TASK: Set down word for word each line from the start of the listing through the line that contains "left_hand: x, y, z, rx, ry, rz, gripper", both included.

(DATA SUPPLIED Opens)

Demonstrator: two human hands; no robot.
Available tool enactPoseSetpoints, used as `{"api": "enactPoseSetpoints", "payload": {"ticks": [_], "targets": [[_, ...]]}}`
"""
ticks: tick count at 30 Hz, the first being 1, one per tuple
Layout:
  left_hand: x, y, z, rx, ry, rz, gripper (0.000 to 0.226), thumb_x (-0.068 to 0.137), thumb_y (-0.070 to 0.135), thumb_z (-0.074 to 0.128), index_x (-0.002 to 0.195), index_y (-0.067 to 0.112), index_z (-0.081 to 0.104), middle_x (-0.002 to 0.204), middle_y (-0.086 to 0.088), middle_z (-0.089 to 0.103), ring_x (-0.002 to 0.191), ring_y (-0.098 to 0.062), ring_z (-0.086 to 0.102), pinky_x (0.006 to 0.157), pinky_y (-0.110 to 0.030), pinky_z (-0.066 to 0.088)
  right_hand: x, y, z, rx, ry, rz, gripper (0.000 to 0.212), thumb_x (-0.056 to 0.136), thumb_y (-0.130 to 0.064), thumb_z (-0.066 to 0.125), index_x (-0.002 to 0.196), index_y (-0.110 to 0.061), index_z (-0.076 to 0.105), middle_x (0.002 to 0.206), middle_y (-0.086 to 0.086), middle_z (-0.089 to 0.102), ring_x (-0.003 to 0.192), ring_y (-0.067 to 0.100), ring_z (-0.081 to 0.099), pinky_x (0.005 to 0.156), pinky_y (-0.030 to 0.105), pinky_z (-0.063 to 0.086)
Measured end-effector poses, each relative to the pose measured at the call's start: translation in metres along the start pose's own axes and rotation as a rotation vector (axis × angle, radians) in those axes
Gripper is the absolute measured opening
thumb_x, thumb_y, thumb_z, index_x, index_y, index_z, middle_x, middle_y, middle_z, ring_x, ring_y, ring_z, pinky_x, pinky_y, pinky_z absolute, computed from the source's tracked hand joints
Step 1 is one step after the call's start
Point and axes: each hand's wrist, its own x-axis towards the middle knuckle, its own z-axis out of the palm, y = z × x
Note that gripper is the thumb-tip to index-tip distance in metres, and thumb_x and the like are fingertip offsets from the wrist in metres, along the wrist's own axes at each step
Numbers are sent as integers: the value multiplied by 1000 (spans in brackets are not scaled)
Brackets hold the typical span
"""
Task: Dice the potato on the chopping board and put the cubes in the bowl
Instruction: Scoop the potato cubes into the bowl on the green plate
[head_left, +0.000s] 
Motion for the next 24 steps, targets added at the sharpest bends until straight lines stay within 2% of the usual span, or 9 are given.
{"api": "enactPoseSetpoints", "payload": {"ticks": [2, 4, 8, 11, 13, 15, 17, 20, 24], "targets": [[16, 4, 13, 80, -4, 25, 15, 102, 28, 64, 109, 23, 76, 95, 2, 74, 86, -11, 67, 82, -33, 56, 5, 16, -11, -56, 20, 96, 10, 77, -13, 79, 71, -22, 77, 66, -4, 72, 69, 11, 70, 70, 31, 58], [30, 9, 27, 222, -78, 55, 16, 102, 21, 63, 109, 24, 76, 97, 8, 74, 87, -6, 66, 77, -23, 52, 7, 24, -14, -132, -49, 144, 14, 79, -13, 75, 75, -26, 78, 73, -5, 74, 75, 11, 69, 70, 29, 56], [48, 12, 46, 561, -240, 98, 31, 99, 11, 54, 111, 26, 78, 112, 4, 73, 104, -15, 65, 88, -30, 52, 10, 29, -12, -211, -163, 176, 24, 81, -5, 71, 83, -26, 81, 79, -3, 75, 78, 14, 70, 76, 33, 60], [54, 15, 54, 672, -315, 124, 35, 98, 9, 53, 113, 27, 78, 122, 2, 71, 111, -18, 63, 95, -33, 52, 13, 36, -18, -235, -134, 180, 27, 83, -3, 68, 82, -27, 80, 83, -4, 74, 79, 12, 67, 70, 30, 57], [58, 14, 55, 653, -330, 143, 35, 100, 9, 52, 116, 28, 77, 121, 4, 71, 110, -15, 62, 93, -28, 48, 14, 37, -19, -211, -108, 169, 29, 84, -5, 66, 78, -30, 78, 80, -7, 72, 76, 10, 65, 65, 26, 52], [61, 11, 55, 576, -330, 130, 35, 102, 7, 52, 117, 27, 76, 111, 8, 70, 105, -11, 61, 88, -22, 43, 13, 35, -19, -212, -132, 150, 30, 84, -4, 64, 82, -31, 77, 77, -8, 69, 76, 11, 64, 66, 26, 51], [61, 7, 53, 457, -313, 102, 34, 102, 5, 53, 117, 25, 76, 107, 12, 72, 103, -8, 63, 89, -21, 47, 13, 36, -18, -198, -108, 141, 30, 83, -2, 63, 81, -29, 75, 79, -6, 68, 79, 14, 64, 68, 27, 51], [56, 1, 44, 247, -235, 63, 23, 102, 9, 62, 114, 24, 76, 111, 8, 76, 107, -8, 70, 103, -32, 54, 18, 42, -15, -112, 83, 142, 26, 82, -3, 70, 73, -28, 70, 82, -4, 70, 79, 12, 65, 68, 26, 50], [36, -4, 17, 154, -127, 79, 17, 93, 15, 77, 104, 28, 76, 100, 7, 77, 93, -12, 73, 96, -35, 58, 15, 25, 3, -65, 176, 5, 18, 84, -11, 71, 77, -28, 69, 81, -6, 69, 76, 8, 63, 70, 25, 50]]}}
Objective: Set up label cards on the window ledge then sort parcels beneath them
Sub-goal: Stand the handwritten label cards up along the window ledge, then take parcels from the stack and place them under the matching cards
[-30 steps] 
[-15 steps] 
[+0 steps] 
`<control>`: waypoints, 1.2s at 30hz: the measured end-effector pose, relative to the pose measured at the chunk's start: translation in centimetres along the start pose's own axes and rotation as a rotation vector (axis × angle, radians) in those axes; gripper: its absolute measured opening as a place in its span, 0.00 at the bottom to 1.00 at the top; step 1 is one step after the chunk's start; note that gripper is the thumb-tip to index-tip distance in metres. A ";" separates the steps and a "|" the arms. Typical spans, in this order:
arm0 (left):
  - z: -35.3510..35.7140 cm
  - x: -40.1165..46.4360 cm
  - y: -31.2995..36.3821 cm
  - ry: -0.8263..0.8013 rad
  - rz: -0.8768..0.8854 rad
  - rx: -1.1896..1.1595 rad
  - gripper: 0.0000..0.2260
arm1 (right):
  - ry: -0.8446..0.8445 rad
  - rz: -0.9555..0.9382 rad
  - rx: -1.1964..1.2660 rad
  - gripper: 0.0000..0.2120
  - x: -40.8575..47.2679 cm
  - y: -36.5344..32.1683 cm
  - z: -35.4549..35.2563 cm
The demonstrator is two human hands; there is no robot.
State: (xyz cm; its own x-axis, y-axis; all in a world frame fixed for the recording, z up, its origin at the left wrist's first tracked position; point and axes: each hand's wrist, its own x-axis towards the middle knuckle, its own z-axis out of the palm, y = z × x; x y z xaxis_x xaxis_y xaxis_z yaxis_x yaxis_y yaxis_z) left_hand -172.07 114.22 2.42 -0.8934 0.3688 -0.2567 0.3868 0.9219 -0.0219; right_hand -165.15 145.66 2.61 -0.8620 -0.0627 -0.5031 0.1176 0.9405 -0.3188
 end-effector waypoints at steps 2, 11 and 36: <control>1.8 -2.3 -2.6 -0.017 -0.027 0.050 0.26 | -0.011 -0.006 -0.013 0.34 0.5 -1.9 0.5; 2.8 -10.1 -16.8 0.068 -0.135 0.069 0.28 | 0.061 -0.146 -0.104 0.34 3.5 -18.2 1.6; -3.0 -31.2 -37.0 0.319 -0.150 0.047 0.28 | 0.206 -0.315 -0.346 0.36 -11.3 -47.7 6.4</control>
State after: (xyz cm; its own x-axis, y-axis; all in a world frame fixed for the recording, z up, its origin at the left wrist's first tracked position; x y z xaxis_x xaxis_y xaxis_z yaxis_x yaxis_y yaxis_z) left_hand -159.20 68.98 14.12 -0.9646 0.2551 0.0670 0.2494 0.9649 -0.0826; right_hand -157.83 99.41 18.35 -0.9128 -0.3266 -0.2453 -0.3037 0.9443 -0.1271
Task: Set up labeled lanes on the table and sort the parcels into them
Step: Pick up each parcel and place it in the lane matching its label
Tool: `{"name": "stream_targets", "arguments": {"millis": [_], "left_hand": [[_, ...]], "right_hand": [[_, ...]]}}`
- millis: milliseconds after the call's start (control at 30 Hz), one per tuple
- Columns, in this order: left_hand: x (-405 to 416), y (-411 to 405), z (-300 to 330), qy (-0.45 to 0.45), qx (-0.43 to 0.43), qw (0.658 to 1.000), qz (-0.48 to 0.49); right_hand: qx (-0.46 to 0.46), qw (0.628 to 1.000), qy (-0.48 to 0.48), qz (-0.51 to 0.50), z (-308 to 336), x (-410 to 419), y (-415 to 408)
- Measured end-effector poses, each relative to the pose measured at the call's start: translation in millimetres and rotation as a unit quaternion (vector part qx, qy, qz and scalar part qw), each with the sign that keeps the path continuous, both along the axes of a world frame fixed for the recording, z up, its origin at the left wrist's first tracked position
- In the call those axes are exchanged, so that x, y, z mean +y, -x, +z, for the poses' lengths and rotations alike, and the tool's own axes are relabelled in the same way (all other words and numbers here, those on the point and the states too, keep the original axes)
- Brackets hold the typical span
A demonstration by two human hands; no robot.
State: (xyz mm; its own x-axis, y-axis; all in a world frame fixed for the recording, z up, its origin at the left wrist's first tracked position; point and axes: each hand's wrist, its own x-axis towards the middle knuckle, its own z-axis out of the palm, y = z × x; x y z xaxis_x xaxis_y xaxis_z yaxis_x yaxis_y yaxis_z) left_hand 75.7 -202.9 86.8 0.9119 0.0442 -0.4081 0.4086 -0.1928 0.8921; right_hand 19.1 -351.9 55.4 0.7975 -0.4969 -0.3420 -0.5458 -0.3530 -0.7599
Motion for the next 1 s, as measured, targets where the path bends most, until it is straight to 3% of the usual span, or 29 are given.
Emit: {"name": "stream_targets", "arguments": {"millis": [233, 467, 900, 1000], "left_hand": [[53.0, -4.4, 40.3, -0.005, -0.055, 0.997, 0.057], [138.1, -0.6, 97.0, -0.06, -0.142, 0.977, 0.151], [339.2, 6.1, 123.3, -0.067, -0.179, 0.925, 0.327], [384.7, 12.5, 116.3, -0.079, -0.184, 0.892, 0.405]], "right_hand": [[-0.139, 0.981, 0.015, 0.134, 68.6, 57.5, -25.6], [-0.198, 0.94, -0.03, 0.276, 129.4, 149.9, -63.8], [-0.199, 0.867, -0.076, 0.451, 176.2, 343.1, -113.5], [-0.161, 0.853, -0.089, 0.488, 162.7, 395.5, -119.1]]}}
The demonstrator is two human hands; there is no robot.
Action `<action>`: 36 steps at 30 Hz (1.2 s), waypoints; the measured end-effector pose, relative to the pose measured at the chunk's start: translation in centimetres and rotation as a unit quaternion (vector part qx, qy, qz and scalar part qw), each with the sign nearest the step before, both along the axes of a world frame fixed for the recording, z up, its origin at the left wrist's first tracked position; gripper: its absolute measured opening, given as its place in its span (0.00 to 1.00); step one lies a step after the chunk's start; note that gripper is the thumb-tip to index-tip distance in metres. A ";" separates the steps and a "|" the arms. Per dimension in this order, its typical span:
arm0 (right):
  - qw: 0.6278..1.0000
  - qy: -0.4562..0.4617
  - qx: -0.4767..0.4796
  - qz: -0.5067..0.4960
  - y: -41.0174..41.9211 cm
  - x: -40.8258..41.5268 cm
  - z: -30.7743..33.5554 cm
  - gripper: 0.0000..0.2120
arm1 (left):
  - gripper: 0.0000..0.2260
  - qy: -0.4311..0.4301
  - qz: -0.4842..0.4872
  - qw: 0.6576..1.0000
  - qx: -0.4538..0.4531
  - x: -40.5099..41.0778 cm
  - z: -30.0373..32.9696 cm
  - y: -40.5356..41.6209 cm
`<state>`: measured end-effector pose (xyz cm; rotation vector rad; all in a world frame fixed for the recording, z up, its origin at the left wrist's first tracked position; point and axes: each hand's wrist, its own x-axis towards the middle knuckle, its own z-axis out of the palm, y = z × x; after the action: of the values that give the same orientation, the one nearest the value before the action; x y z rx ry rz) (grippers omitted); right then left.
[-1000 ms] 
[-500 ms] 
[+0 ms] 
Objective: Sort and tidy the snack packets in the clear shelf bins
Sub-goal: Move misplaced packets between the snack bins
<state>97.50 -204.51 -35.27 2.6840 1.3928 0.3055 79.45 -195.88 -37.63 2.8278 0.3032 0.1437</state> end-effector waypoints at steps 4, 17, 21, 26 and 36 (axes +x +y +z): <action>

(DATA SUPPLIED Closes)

RESULT FOR THIS TASK:
Demonstrator: two human hands; no robot.
Available tool enactPoseSetpoints, used as `{"api": "enactPoseSetpoints", "payload": {"ticks": [_], "targets": [[_, ...]]}}`
"""
ticks: tick count at 30 Hz, the first being 1, one per tuple
Layout:
  left_hand: x, y, z, rx, ry, rz, gripper (0.000 to 0.226), thumb_x (-0.068 to 0.137), thumb_y (-0.070 to 0.135), thumb_z (-0.074 to 0.128), index_x (-0.002 to 0.195), index_y (-0.067 to 0.112), index_z (-0.081 to 0.104), middle_x (-0.002 to 0.204), middle_y (-0.086 to 0.088), middle_z (-0.089 to 0.103), ring_x (-0.002 to 0.191), ring_y (-0.098 to 0.062), ring_z (-0.086 to 0.102), pinky_x (0.006 to 0.157), pinky_y (-0.110 to 0.030), pinky_z (-0.066 to 0.088)

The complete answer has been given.